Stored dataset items
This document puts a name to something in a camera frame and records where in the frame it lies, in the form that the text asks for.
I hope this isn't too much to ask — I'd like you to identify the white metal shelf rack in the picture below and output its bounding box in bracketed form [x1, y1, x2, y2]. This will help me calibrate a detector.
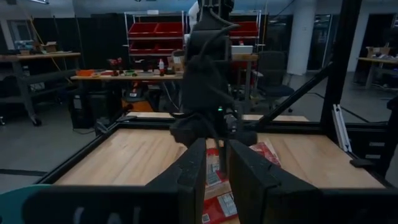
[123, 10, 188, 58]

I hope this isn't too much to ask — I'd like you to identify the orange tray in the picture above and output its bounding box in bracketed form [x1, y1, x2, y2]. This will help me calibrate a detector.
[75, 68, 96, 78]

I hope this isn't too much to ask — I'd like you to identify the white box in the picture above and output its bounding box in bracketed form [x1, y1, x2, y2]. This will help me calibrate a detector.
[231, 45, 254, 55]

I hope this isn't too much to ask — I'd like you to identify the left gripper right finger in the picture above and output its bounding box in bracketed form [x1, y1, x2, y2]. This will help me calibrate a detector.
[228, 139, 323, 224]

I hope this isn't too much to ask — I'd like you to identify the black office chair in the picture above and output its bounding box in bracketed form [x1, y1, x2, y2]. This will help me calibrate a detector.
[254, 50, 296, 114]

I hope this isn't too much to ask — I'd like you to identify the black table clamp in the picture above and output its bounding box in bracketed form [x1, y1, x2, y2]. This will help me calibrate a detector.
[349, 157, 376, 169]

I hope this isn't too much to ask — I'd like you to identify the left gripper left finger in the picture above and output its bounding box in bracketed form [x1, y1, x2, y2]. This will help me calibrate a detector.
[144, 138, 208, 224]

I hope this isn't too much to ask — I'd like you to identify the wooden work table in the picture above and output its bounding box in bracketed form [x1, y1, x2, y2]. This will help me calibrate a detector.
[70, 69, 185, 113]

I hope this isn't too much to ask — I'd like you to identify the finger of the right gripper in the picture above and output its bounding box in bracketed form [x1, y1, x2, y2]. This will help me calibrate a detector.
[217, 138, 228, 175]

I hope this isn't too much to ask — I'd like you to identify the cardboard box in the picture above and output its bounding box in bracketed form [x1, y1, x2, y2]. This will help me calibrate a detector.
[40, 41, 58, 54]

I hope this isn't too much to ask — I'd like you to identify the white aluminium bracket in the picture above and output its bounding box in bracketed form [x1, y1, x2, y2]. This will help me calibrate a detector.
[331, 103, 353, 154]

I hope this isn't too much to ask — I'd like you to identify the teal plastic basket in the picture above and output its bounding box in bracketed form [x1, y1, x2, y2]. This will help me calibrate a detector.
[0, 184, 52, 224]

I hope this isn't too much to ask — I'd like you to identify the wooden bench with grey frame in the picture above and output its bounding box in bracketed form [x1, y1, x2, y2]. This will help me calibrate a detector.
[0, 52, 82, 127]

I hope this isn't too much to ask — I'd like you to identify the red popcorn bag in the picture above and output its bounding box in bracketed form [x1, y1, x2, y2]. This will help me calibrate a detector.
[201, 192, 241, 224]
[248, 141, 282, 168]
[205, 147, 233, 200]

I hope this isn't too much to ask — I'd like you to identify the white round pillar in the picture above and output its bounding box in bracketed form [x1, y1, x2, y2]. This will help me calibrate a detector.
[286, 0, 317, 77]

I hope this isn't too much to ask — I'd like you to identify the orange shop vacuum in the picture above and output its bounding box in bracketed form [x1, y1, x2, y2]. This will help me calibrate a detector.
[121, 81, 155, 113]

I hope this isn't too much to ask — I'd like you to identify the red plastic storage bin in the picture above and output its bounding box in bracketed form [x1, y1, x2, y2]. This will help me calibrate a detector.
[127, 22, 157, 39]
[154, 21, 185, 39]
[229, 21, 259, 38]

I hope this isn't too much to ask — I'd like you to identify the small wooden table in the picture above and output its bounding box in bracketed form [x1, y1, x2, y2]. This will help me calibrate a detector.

== WORK INSTRUCTIONS ==
The data above are to be repeated word for word, with any pictures left out.

== ANSWER SECTION ==
This document puts a name to something in a camera frame and records where in the frame it lies, in the form that the text asks for.
I hope this isn't too much to ask — I'd like you to identify the white metal shelf rack in the picture below and output its bounding box in bracketed form [x1, y1, x2, y2]. This will help me calibrate a detector.
[123, 10, 188, 58]

I hope this isn't too much to ask — I'd like you to identify the orange tray in the picture above and output its bounding box in bracketed form [x1, y1, x2, y2]. This will help me calibrate a detector.
[75, 68, 96, 78]

I hope this isn't too much to ask — I'd like you to identify the white box in the picture above and output its bounding box in bracketed form [x1, y1, x2, y2]. This will help me calibrate a detector.
[231, 45, 254, 55]

I hope this isn't too much to ask — I'd like you to identify the left gripper right finger in the picture above and output its bounding box in bracketed form [x1, y1, x2, y2]. This will help me calibrate a detector.
[228, 139, 323, 224]

I hope this isn't too much to ask — I'd like you to identify the black office chair in the picture above and output its bounding box in bracketed form [x1, y1, x2, y2]. This will help me calibrate a detector.
[254, 50, 296, 114]

I hope this isn't too much to ask — I'd like you to identify the black table clamp in the picture above and output its bounding box in bracketed form [x1, y1, x2, y2]. This will help me calibrate a detector.
[349, 157, 376, 169]

I hope this isn't too much to ask — I'd like you to identify the left gripper left finger in the picture above and output its bounding box in bracketed form [x1, y1, x2, y2]. This will help me calibrate a detector.
[144, 138, 208, 224]

I hope this isn't too much to ask — I'd like you to identify the wooden work table in the picture above and output its bounding box in bracketed form [x1, y1, x2, y2]. This will help me calibrate a detector.
[70, 69, 185, 113]

I hope this isn't too much to ask — I'd like you to identify the finger of the right gripper in the picture above and output its bounding box in bracketed form [x1, y1, x2, y2]. This will help me calibrate a detector.
[217, 138, 228, 175]

I hope this isn't too much to ask — I'd like you to identify the cardboard box in the picture above and output its bounding box in bracketed form [x1, y1, x2, y2]. This will help me calibrate a detector.
[40, 41, 58, 54]

I hope this isn't too much to ask — I'd like you to identify the white aluminium bracket in the picture above and output its bounding box in bracketed form [x1, y1, x2, y2]. This will help me calibrate a detector.
[331, 103, 353, 154]

I hope this isn't too much to ask — I'd like you to identify the teal plastic basket in the picture above and output its bounding box in bracketed form [x1, y1, x2, y2]. This will help me calibrate a detector.
[0, 184, 52, 224]

I hope this isn't too much to ask — I'd like you to identify the wooden bench with grey frame in the picture above and output its bounding box in bracketed form [x1, y1, x2, y2]. This will help me calibrate a detector.
[0, 52, 82, 127]

I hope this isn't too much to ask — I'd like you to identify the red popcorn bag in the picture above and output its bounding box in bracketed form [x1, y1, x2, y2]. This will help me calibrate a detector.
[201, 192, 241, 224]
[248, 141, 282, 168]
[205, 147, 233, 200]

I hope this isn't too much to ask — I'd like you to identify the white round pillar in the picture above and output its bounding box in bracketed form [x1, y1, x2, y2]. This will help me calibrate a detector.
[286, 0, 317, 77]

I hope this isn't too much to ask — I'd like you to identify the orange shop vacuum in the picture above and output its bounding box in bracketed form [x1, y1, x2, y2]. This will help me calibrate a detector.
[121, 81, 155, 113]

I hope this isn't too much to ask — I'd like you to identify the red plastic storage bin in the picture above and output its bounding box in bracketed form [x1, y1, x2, y2]. This will help me calibrate a detector.
[127, 22, 157, 39]
[154, 21, 185, 39]
[229, 21, 259, 38]

I hope this isn't too much to ask — I'd like you to identify the small wooden table in the picture above and output its bounding box in bracketed form [x1, y1, x2, y2]. This will help me calibrate a detector.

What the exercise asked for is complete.